Qual è la differenza tra interpretariato e traduzione

Nel mondo delle diverse lingue si sente spesso parlare sia di traduzione che di interpretariato. I due concetti sono quasi sempre presentati come simili o comunque collegati tra loro. In realtà, però, come spiegano i madrelingua di Kosmos, tra i due termini vi è una notevole differenza, spesso non conosciuta da tutti.

Nonostante sia l‘interpretariato che la traduzione si occupano di trasferire un testo scritto o un discorso da una lingua in un’altra servendosi di una persona che conosca bene entrambi gli idiomi, i due lavori mostrano sì dei punti in comune ma anche di differenza.

Per entrambi i ruoli, inoltre, oltre alla buona conoscenza delle diverse terminologie e delle differente culture, è importante che siano conosciuti diversi aspetti di questa cultura.

Qual è quindi il ruolo del traduttore e quale quello dell’interprete?

Ruolo del traduttore

Il traduttore, ovvero colui che trasporta un determinato concetto da una lingua ad un’altra, ricava generalmente una traduzione scritta di un’altra lingua nella propria natia.

Tantissimi sono i documenti che possono essere trasportati: interi romanzi, canzoni, testi pubblicitari, ricette mediche e blog.

Cosa fanno gli interpreti

Rispetto ai traduttori, invece, gli interpreti sono soliti trasferire oralmente qualsiasi concetto da una lingua ad un’altra.
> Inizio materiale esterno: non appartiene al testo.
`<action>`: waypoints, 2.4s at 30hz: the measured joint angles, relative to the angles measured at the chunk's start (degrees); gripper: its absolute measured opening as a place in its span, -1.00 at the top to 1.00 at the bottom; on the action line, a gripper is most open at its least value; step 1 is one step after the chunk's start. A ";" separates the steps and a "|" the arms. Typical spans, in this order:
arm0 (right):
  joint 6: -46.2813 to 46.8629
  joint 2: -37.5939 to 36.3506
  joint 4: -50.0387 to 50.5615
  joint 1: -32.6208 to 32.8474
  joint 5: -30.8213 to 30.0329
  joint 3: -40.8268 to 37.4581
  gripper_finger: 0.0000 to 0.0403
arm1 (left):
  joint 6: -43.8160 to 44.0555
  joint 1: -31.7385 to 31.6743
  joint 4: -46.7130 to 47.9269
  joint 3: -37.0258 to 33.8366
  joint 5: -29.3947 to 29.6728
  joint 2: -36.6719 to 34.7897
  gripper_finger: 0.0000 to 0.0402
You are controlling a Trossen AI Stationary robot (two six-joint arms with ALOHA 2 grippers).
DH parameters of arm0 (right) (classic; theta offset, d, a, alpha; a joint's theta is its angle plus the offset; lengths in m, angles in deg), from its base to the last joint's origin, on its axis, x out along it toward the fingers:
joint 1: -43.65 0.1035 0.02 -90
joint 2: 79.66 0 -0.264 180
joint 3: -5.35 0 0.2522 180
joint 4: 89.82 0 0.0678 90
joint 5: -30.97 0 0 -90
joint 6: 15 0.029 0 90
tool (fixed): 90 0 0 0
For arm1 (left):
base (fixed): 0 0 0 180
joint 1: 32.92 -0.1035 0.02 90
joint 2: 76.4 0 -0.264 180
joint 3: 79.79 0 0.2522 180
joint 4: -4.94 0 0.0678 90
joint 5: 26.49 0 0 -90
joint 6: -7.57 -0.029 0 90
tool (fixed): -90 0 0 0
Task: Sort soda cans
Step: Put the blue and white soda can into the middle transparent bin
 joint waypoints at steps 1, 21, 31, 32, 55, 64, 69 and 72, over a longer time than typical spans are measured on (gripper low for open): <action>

Questo lavoro, a differenza di quello precedentemente descritto, comunica e traduce il concetto espresso in un’altra lingua nella propria madre.
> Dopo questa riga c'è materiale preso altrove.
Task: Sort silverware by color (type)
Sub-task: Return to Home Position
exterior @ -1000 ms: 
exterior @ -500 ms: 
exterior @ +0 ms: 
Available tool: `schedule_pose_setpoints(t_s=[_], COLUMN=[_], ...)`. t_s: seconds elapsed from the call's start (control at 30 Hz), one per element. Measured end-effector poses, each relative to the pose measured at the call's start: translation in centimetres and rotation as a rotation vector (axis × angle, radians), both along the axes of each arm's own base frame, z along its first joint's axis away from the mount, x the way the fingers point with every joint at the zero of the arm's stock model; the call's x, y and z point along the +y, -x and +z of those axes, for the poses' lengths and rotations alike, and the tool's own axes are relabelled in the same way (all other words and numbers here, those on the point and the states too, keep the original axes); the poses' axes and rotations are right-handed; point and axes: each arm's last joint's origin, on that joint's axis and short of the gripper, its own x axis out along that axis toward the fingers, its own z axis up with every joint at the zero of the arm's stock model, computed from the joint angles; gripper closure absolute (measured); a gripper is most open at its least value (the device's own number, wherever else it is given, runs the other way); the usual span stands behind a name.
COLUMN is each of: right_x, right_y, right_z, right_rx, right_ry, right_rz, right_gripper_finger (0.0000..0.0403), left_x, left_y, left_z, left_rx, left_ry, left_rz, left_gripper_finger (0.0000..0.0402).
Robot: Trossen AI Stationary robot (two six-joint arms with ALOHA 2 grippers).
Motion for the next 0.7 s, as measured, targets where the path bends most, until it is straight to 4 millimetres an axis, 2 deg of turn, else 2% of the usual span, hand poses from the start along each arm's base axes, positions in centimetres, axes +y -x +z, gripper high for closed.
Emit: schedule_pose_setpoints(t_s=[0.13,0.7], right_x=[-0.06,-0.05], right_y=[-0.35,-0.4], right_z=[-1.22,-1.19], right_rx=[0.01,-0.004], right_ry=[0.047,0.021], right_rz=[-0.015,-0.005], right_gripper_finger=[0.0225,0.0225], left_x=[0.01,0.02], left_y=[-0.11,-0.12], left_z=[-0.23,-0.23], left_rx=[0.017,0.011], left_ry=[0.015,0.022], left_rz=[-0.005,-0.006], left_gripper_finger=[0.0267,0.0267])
A differenza della tradizione, che può essere standartizzata (a cambiare possono essere solamente i testi e gli interessi che necessitano di una traduzione), esistono alcune differenti varietà.

Le principali differenziazioni riguardano l’interpretariato simultaneo e quello consecutivo. Il primo dei due implica che un testo orale venga tradotto in un’altra lingua in tempo reale, mentre nel secondo i contenuti, anche se resi in maniera veloce, vengono prima annotati dall’interprete e poi trasmessi in un’altra lingua.

Diversi metodi di studio

A seconda del fatto che si decida di intraprendere la carriera di traduttore o di interprete, cambiano anche gli studi che devono essere compiuti.

Se per i traduttori è necessario allenare la velocità ma al tempo stesso la precisione della reinterpretazione del testo, gli interpreti invece studiano come velocizzare i testi parlarli e tutti i suggerimenti in grado di non allontanarsi dal parlato di un altro.